Confidence (float) --
Level of confidence in the determination.
EyesOpen (dict) --
Indicates whether or not the eyes on the face are open, and the confidence level in the determination.
Value (boolean) --
Boolean value that indicates whether the eyes on the face are open.
Confidence (float) --
Level of confidence in the determination.
MouthOpen (dict) --
Indicates whether or not the mouth on the face is open, and the confidence level in the determination.
Value (boolean) --
Boolean value that indicates whether the mouth on the face is open or not.
Confidence (float) --
Level of confidence in the determination.
Emotions (list) --
The emotions detected on the face, and the confidence level in the determination. For example, HAPPY, SAD, and ANGRY.
(dict) --
The emotions detected on the face, and the confidence level in the determination. For example, HAPPY, SAD, and ANGRY.
Type (string) --
Type of emotion detected.
Confidence (float) --
Level of confidence in the determination.
Landmarks (list) --
Indicates the location of landmarks on the face. Default attribute.
(dict) --
Indicates the location of the landmark on the face.
Type (string) --
Type of the landmark.
X (float) --
x-coordinate from the top left of the landmark expressed as the ratio of the width of the image.
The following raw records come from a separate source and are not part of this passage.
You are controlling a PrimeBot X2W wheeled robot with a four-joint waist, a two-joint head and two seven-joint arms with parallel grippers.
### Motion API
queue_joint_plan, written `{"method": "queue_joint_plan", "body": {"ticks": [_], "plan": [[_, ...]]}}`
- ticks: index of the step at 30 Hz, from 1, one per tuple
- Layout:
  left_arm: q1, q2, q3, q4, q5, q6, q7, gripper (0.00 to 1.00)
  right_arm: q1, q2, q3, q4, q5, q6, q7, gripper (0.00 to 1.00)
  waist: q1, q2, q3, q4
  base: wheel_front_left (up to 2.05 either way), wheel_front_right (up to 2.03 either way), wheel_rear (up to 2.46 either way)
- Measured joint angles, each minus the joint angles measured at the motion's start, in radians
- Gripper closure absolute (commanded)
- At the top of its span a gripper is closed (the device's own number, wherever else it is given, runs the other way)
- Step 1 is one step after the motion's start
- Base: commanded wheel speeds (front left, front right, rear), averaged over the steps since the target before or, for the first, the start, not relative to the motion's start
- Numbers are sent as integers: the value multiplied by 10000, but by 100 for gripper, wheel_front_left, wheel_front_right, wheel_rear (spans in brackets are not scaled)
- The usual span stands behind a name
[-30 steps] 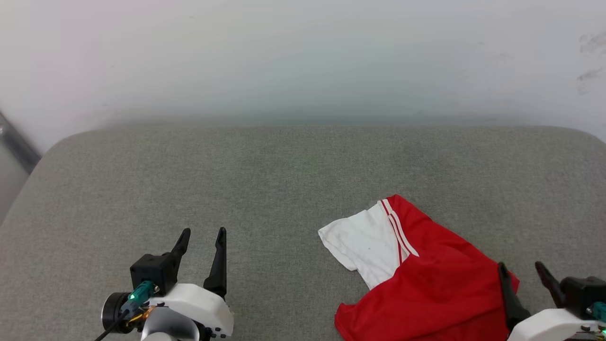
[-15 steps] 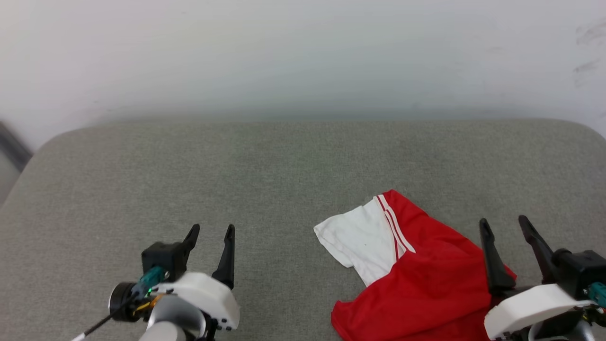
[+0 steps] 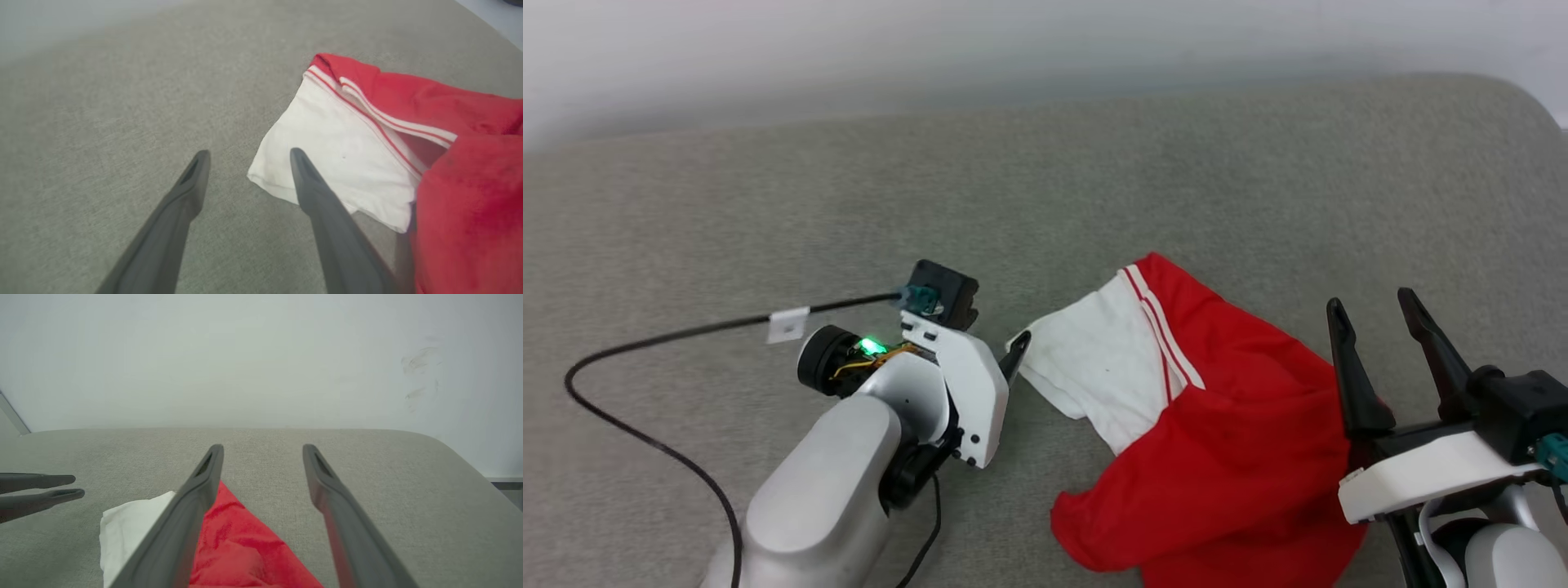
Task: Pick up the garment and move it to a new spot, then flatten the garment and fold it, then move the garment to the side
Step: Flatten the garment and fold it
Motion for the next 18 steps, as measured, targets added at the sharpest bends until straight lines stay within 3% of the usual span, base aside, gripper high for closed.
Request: {"method": "queue_joint_plan", "body": {"ticks": [5, 11, 12, 13, 14, 18], "plan": [[-641, 165, -512, 982, -148, -539, 1549, 0, -114, -4, 38, 209, 142, 0, -169, 0, 0, 0, 519, -539, 0, 0, 0], [-1303, 211, -988, 1480, -512, -867, 2878, 0, -200, -2, 36, 539, 309, 0, -362, 0, -1, 0, 950, -960, 0, 0, 0], [-1383, 213, -1055, 1515, -627, -886, 3091, 26, -244, -2, 42, 587, 334, 0, -387, 0, -1, 0, 989, -1006, 0, 0, 0], [-1459, 224, -1143, 1522, -725, -911, 3289, 60, -266, -2, 50, 633, 343, 0, -426, 0, -1, 0, 1017, -1045, 0, 0, 0], [-1532, 253, -1227, 1521, -740, -920, 3388, 100, -267, -4, 50, 673, 351, 0, -433, 0, -1, 0, 1037, -1074, 0, 0, 0], [-1482, 230, -1409, 1515, -675, -961, 2976, 100, -266, -2, -15, 844, 359, 0, -477, 0, -1, 0, 926, -1054, 0, 0, 0]]}}
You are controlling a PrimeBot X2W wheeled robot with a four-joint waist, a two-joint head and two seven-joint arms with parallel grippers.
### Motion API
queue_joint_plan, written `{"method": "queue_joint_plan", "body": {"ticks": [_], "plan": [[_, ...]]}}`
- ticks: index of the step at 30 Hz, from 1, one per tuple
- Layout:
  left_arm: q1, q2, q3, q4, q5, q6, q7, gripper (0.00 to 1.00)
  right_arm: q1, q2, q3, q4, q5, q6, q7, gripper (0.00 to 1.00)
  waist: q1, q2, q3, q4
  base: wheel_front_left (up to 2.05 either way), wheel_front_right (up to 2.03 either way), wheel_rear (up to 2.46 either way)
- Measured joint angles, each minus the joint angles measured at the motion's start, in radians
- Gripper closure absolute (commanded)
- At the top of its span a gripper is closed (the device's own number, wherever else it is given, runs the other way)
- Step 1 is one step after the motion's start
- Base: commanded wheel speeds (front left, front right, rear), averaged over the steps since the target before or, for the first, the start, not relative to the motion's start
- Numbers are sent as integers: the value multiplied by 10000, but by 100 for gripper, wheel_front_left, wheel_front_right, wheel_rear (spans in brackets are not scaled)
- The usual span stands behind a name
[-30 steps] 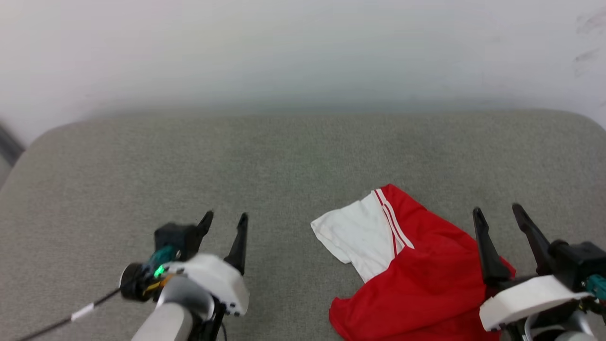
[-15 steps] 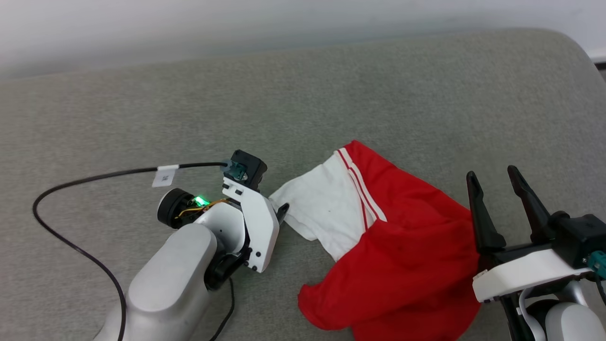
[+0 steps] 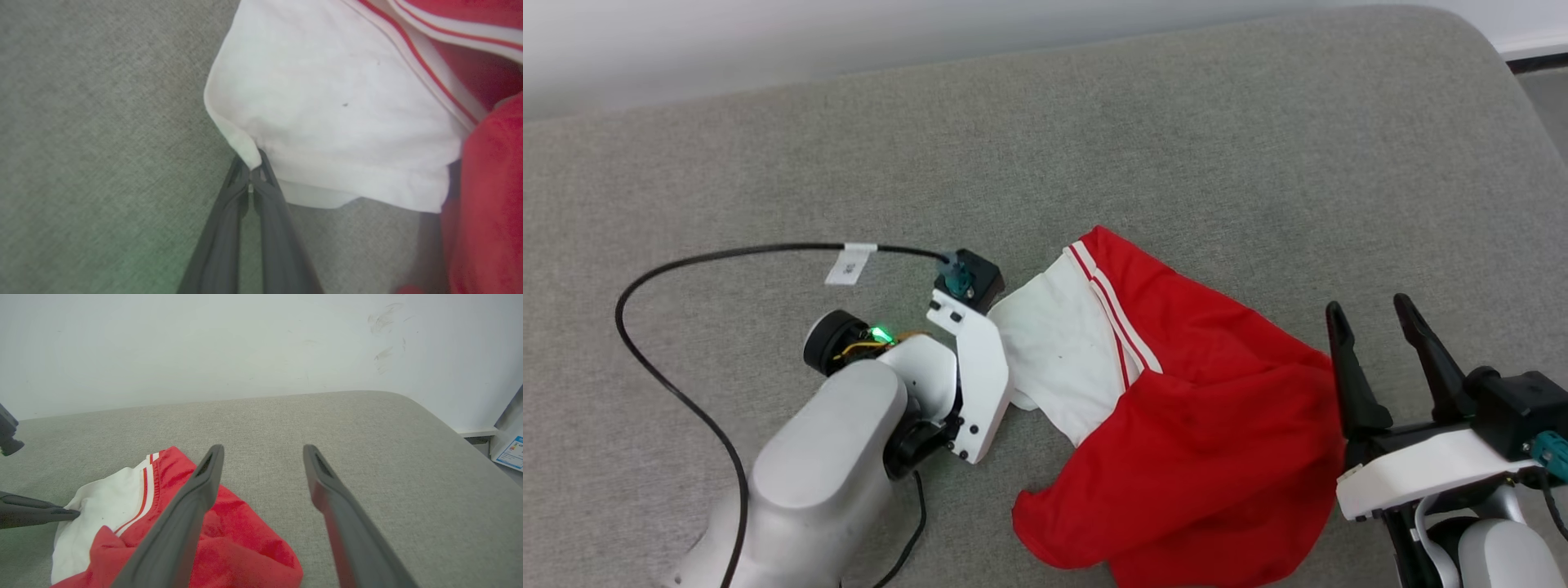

For example, if the images is 700x200 and the x-coordinate of the landmark is at 350 pixels, this value is 0.5.
Y (float) --
y-coordinate from the top left of the landmark expressed as the ratio of the height of the image. For example, if the images is 700x200 and the y-coordinate of the landmark is at 100 pixels, this value is 0.5.
Pose (dict) --
Indicates the pose of the face as determined by its pitch, roll, and yaw. Default attribute.
Roll (float) --
Value representing the face rotation on the roll axis.
Yaw (float) --
Value representing the face rotation on the yaw axis.
Pitch (float) --
Value representing the face rotation on the pitch axis.
Quality (dict) --
Identifies image brightness and sharpness. Default attribute.
Brightness (float) --
Value representing brightness of the face. The service returns a value between 0 and 100 (inclusive). A higher value indicates a brighter face image.
Sharpness (float) --
Value representing sharpness of the face. The service returns a value between 0 and 100 (inclusive). A higher value indicates a sharper face image.
Confidence (float) --
Confidence level that the bounding box contains a face (and not a different object such as a tree). Default attribute.